Luis Ulloa

Luis Ulloa

Professor of Surgery, Rutgers University- New Jersey Medical School, USA

Title: From neuromodulation to drug discovery and treatment


Ulloa L is a Professor of Surgery at New Jersey Medical School at Rutgers, The State University of New Jersey, USA. He has completed his Post-doctoral training at the Memorial Sloan Kettering Cancer Center, New York. He is an expert in neuro-immune modulation and its translational research for treating infectious and inflammatory disorders such as in sepsis. He has published more than 76 articles in prestigious peer-review journals and is currently serving as an Editorial Board Member of reputed journals.

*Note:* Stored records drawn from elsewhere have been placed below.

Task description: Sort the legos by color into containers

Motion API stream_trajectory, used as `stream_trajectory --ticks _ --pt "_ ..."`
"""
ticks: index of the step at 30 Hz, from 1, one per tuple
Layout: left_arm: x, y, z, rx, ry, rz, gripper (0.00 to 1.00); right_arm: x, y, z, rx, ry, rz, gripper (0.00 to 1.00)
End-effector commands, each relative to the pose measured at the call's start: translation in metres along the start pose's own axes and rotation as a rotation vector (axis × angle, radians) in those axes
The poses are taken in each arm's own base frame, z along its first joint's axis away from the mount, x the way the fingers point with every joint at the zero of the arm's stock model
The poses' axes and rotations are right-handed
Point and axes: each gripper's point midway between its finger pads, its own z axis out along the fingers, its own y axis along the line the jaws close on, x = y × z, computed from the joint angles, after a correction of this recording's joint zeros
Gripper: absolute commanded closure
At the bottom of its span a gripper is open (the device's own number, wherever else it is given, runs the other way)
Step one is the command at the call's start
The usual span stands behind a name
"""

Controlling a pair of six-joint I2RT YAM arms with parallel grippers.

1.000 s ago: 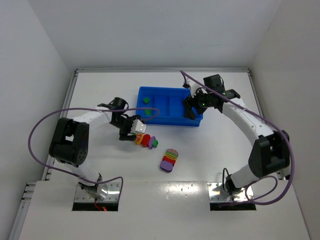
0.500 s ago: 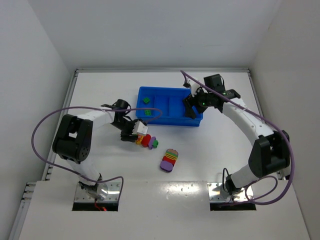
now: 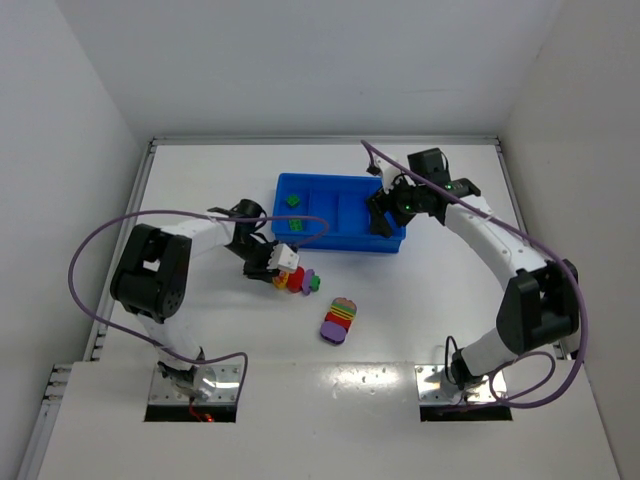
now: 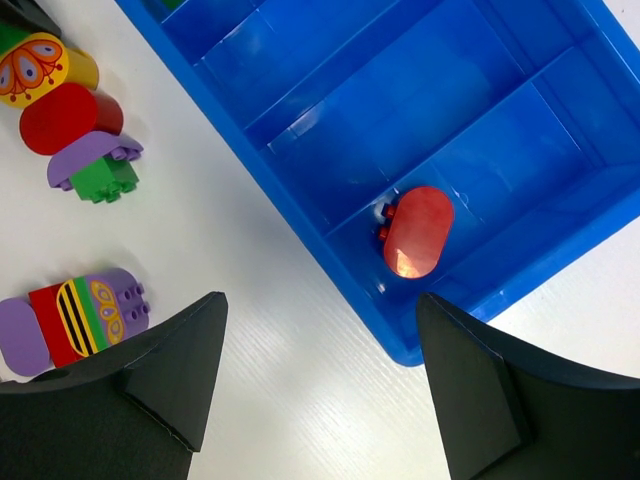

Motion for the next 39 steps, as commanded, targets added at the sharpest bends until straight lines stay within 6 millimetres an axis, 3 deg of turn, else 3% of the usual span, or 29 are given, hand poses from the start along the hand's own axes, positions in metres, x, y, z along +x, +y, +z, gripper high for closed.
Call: stream_trajectory --ticks 1,4,9,13,14,15,20,25,29,36,39 --pt "-0.01 0.006 -0.002 -0.003 -0.026 0.021 0.73 -0.017 -0.01 0.001 0.025 -0.045 -0.033 0.24" --pt "-0.018 0.004 -0.008 -0.02 -0.048 -0.009 0.74 -0.024 -0.009 0.0 0.021 -0.064 -0.01 0.24" --pt "-0.049 0.016 -0.032 -0.122 -0.158 -0.076 0.74 -0.03 0.01 0.005 -0.087 -0.102 0.124 0.24" --pt "-0.073 0.019 -0.055 -0.225 -0.239 -0.157 0.74 -0.051 0.047 0.002 -0.299 -0.166 0.309 0.24" --pt "-0.083 0.024 -0.068 -0.279 -0.261 -0.138 0.74 -0.046 0.054 0.006 -0.341 -0.154 0.358 0.24" --pt "-0.083 0.02 -0.069 -0.286 -0.268 -0.15 0.74 -0.058 0.059 0.004 -0.411 -0.197 0.375 0.22" --pt "-0.104 0.011 -0.083 -0.334 -0.308 -0.151 0.74 -0.077 0.083 0.009 -0.627 -0.205 0.607 0.16" --pt "-0.109 0.006 -0.09 -0.37 -0.317 -0.151 0.74 -0.1 0.091 0.018 -0.758 -0.206 0.698 0.09" --pt "-0.109 0.005 -0.095 -0.406 -0.323 -0.172 0.74 -0.099 0.103 0.024 -0.851 -0.135 0.772 0.07" --pt "-0.105 0.009 -0.096 -0.456 -0.307 -0.187 0.74 -0.097 0.135 0.016 -0.959 -0.081 0.728 0.06" --pt "-0.106 0.012 -0.101 -0.483 -0.304 -0.188 0.74 -0.091 0.137 0.017 -0.957 -0.075 0.73 0.09"
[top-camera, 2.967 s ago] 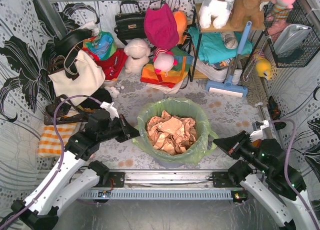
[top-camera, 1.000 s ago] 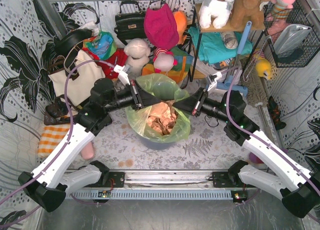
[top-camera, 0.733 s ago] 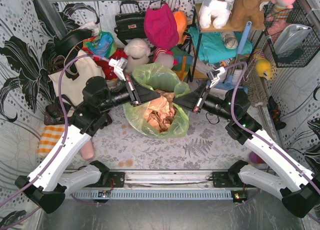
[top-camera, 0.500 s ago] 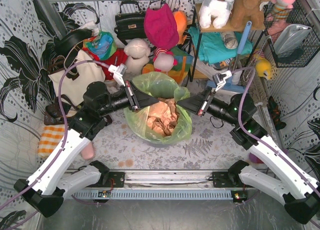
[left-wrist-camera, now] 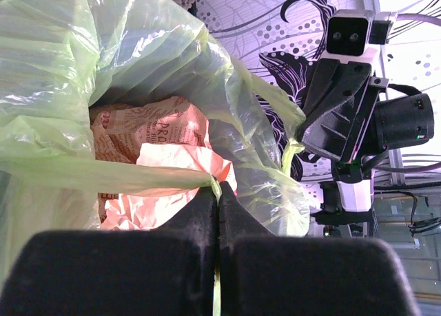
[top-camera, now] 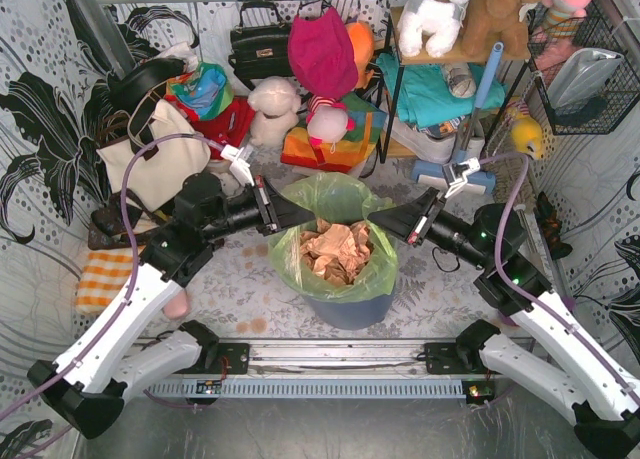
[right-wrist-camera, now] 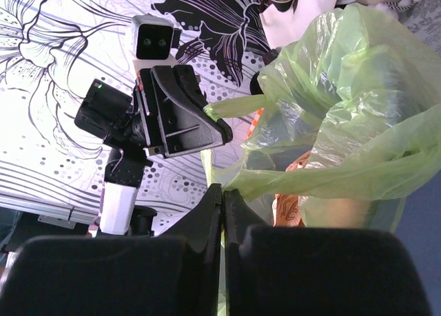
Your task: Tie the trash bag
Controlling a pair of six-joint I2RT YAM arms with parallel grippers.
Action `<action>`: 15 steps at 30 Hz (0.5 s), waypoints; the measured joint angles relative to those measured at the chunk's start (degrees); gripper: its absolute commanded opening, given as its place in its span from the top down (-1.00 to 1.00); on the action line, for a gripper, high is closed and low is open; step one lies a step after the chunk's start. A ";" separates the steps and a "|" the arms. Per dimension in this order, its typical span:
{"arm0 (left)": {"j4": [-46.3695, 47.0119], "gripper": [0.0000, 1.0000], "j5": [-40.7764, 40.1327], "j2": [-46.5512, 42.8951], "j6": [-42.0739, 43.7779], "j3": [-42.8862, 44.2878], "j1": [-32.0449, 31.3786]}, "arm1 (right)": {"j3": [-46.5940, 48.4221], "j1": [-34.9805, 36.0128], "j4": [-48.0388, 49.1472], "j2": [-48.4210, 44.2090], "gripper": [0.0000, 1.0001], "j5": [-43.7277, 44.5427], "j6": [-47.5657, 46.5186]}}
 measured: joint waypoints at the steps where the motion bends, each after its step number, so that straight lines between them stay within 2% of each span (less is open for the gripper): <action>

Polymicrobial sepsis is a leading cause of death in the ICU characterized by detrimental systemic inflammatory response leading to multiple organ failure. We reported that electrical vagal stimulation controls systemic inflammation and prevents multiple organ failure in severe sepsis. We recently reported that transdermal neuronal stimulation attenuates the innate immune response to bacterial infection and prevents multiple organ failure during experimental sepsis. These effects were mediated by the induction of dopamine from the adrenal medulla. However, recent studies indicate that most of the septic patients have adrenal insufficiency and neuronal stimulation failed to control inflammation in adrenolectomized animals. Thus, transdermal neuronal stimulation will fail to induce dopamine and to control inflammation in these patients. Our pharmacological studies indicated that dopamine controls inflammation and improves survival in experimental sepsis by activating dopaminergic receptors type-1 (DR1). DR1-agonists such Fenoldopam was more efficient than Dopamine at inhibiting LPS-induced TNF production in macrophages and also inhibiting serum TNF levels in experimental endotoxemia. In vivo, DR1-agonists inhibit the production of inflammatory factors including TNF, IL1, IL6 and INF-γ even in adrenolectomized animals that mimic adrenal insufficiency in septic patients. These results indicate that pharmacological translation of neuromodulation can provide new insights for treating sepsis.